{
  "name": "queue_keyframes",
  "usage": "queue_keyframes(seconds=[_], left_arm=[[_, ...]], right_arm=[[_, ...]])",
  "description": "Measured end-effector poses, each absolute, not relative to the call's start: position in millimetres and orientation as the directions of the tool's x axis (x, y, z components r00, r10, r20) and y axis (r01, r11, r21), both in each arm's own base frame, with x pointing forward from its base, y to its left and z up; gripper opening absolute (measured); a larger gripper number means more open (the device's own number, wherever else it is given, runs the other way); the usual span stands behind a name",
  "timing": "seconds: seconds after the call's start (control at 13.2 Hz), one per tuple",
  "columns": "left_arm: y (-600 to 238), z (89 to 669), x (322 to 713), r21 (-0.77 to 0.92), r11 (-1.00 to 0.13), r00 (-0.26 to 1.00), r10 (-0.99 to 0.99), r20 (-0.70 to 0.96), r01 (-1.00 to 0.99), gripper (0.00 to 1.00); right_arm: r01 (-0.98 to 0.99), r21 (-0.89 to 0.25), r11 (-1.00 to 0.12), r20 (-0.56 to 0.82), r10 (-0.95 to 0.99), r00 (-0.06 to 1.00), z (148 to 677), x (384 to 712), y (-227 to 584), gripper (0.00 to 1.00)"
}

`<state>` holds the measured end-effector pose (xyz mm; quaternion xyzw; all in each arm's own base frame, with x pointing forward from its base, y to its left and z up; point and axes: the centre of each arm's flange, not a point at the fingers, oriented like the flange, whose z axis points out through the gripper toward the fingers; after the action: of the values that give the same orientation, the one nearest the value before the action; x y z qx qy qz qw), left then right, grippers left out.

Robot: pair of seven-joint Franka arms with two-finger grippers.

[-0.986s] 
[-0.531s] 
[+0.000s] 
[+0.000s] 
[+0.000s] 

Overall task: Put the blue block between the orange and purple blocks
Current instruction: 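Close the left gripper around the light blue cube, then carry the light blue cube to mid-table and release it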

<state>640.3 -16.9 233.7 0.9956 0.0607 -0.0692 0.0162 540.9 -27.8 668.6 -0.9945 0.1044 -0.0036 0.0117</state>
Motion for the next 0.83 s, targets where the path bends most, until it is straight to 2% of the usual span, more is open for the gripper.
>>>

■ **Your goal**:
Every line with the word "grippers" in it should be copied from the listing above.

■ **Response**:
`<state>` holds the measured end-effector pose (xyz mm; quaternion xyzw; all in each arm's own base frame, with x pointing forward from its base, y to its left and z up; point and axes: the centre of each arm's flange, not a point at the fingers, oriented like the flange, whose z axis points out through the gripper toward the fingers; after the action: of the values that give the same orientation, the one nearest the value before the action; x y z qx qy qz qw), left then right, grippers left out.
Robot: pair of seven-joint Franka arms with two-finger grippers.

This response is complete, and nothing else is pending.